We Think, We Do!


Small voltage changes on the scalp are due to electrical currents occurring in the brain. Activity in various parts of the brain is associated with particular processes such as vision, motion or language recognition.  The idea of using the external voltage to control prosthetic devices has been hovering around for the last forty years or thereabouts. A brain-computer interface is required and the possibilities are much more exciting today than when the concept was first proposed.

The idea of expanding the brain-computer interface to improve the performance of normal healthy people has been raised by Wang and Jung of U Cal. San Diego (1) who couple it with an elementary form of crowd wisdom. A small group of wired individuals were given visual cues to do things with their fingers – on a touch screen of course. At the same time the voltages over their post-parietal cortex, was monitored. This is the region of the brain where we try and integrate what we see with what we are going to move. These signals were used to predict which of three targets the participants were supposed to poke.

The response time of the participants was measured and this provides a baseline for the big experiment – the collaborative one in which the feedback from the group could predict the decision of which target should be poked.

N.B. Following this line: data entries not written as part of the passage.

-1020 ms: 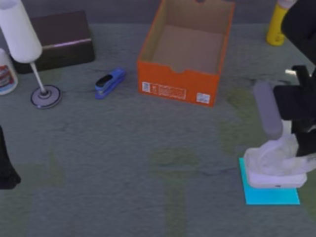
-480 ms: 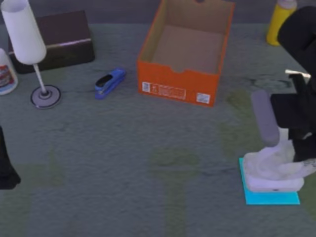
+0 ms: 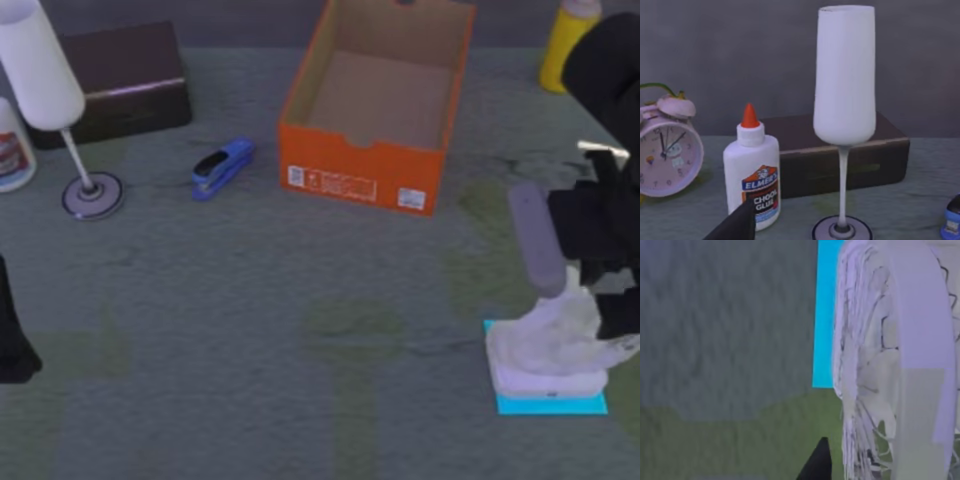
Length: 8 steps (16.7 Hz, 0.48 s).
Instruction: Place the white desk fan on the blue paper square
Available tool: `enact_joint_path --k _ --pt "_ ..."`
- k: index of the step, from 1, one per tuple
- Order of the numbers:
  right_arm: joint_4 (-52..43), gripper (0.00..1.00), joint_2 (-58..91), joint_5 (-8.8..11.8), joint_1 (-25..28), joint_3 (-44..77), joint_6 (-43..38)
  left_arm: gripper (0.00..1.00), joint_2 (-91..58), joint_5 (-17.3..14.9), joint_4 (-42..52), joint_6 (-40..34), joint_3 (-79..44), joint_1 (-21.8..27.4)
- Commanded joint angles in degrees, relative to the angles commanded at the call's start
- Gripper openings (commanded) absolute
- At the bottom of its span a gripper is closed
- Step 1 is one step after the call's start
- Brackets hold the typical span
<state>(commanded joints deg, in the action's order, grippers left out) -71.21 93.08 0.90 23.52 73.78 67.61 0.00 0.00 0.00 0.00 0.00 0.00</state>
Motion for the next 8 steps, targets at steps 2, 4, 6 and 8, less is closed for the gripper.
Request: enact_joint_path --k 2,4,6,8 --pt "0.0 0.98 0.0 0.0 0.0 0.0 0.0 1.0 0.0 0.0 0.0 0.0 0.0 0.0" --pt "0.0 1.0 0.0 0.0 0.0 0.0 0.0 1.0 0.0 0.0 0.0 0.0 0.0 0.0" --pt "0.0 1.0 0.0 0.0 0.0 0.0 0.0 1.0 0.0 0.0 0.0 0.0 0.0 0.0" --pt "0.0 1.0 0.0 0.0 0.0 0.0 0.0 1.0 0.0 0.0 0.0 0.0 0.0 0.0"
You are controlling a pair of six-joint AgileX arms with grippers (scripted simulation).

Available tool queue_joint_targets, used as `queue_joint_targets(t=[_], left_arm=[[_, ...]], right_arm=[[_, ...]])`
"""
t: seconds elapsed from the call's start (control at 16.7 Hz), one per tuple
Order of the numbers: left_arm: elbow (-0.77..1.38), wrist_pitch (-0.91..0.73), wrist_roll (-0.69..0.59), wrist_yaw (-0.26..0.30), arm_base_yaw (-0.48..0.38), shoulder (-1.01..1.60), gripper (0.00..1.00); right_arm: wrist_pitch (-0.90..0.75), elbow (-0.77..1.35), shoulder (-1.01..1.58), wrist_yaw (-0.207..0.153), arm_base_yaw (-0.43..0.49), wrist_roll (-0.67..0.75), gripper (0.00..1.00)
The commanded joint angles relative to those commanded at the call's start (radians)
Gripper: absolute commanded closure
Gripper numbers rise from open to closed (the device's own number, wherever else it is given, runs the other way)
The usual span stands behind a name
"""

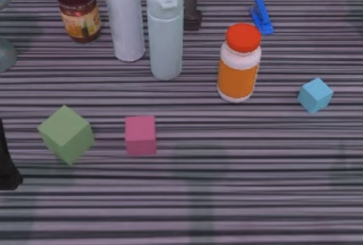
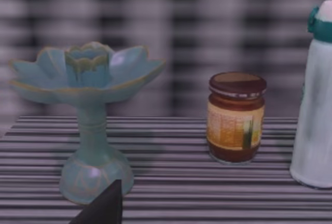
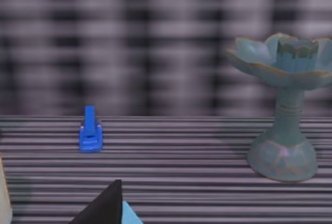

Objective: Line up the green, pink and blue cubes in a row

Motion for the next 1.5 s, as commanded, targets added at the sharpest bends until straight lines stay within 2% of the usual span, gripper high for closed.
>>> queue_joint_targets(t=[0.3,0.54,0.72,1.2,1.5], left_arm=[[0.0,0.0,0.0,0.0,0.0,0.0,0.0],[0.0,0.0,0.0,0.0,0.0,0.0,0.0],[0.0,0.0,0.0,0.0,0.0,0.0,0.0],[0.0,0.0,0.0,0.0,0.0,0.0,0.0],[0.0,0.0,0.0,0.0,0.0,0.0,0.0]], right_arm=[[-0.04,0.061,0.06,-0.002,0.008,-0.012,0.0],[-0.179,0.288,0.287,-0.002,0.028,-0.053,0.0],[-0.332,0.543,0.568,0.0,0.046,-0.097,0.0],[-0.825,1.29,1.527,0.005,0.107,-0.236,0.0],[-1.078,1.685,1.984,0.005,0.142,-0.309,0.0]])
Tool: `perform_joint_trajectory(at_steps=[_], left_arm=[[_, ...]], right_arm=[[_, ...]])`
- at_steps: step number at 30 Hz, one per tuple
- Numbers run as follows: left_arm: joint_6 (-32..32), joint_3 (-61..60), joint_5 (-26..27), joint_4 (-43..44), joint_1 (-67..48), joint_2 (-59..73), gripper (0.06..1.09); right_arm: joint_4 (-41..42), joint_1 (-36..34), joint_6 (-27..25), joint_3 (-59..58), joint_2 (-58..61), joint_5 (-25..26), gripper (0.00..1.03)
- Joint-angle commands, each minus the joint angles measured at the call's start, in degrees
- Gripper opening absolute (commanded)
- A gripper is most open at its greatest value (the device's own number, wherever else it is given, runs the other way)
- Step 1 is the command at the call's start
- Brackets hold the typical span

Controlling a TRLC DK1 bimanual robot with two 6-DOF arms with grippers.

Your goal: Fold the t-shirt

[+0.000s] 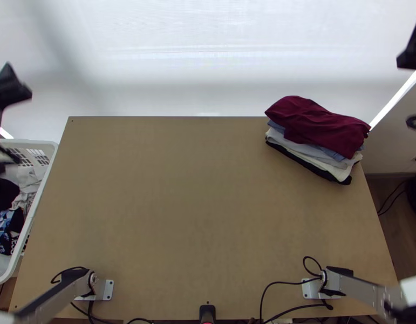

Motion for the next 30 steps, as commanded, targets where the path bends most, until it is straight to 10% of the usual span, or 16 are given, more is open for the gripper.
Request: perform_joint_trajectory(at_steps=[1,9,19,24,30], left_arm=[[3.86,-13.67,0.95,8.62,-0.53,-12.2,1.05],[3.86,-33.01,0.95,12.31,-0.44,-28.55,1.05],[1.67,-58.14,0.95,19.69,-0.97,-48.06,1.05],[0.0,-67.55,0.95,19.17,-1.41,-57.02,1.05],[-3.61,-73.52,0.51,15.65,-0.53,-59.83,1.05]], right_arm=[[-0.08,0.06,-2.66,-8.67,-10.05,-1.89,0.98],[27.08,2.96,-11.36,-48.48,-41.16,-7.78,0.98],[28.84,8.14,-8.99,-77.57,-65.33,-7.78,0.98],[29.89,7.61,2.96,-87.59,-71.31,-4.44,0.98],[25.06,9.11,5.69,-94.19,-71.31,-3.12,0.98]])
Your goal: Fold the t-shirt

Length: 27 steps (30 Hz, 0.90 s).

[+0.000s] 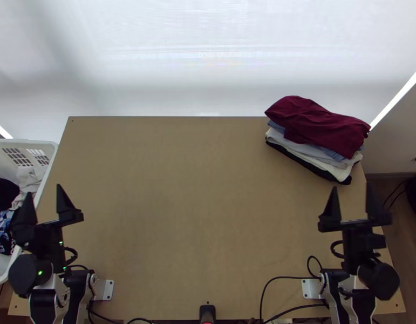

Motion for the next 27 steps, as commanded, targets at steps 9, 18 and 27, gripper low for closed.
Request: perform_joint_trajectory(at_steps=[9,18,27], left_arm=[[-5.39,-10.25,0.3,-2.11,0.37,-0.73,1.05],[-4.69,-14.29,0.03,-3.51,2.48,-0.73,1.05],[-1.35,-14.2,0.3,-8.26,2.74,-0.56,1.05]], right_arm=[[-15.06,0.85,8.32,-8.18,-0.65,2.22,0.98],[-21.48,-2.14,8.93,-7.83,-0.47,7.4,0.98],[-21.48,-2.05,8.93,-7.83,-0.47,7.4,0.98]])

The average time it took for an individual to see the cues and then hit the target was a little under half a second with an average hit accuracy of 65%.  Now, when the brain outputs were averaged, that is the target was voted on, the correct target was identified in 45% of the response time with an accuracy of 70%. That means that an artificial finger could have been used to hit the target faster and with a higher accuracy that a real finger.

All of this sounds very geeky, but poking at a target on a touch screen is not the final objective. With the advances in wireless computing and miniaturization, one can imagine a busload of backseat drivers taking us at faster rate through the busy traffic, but more safely and with never a bad word being shouted or a finger being raised in admonition. This is a close to telepathy that most of us will get.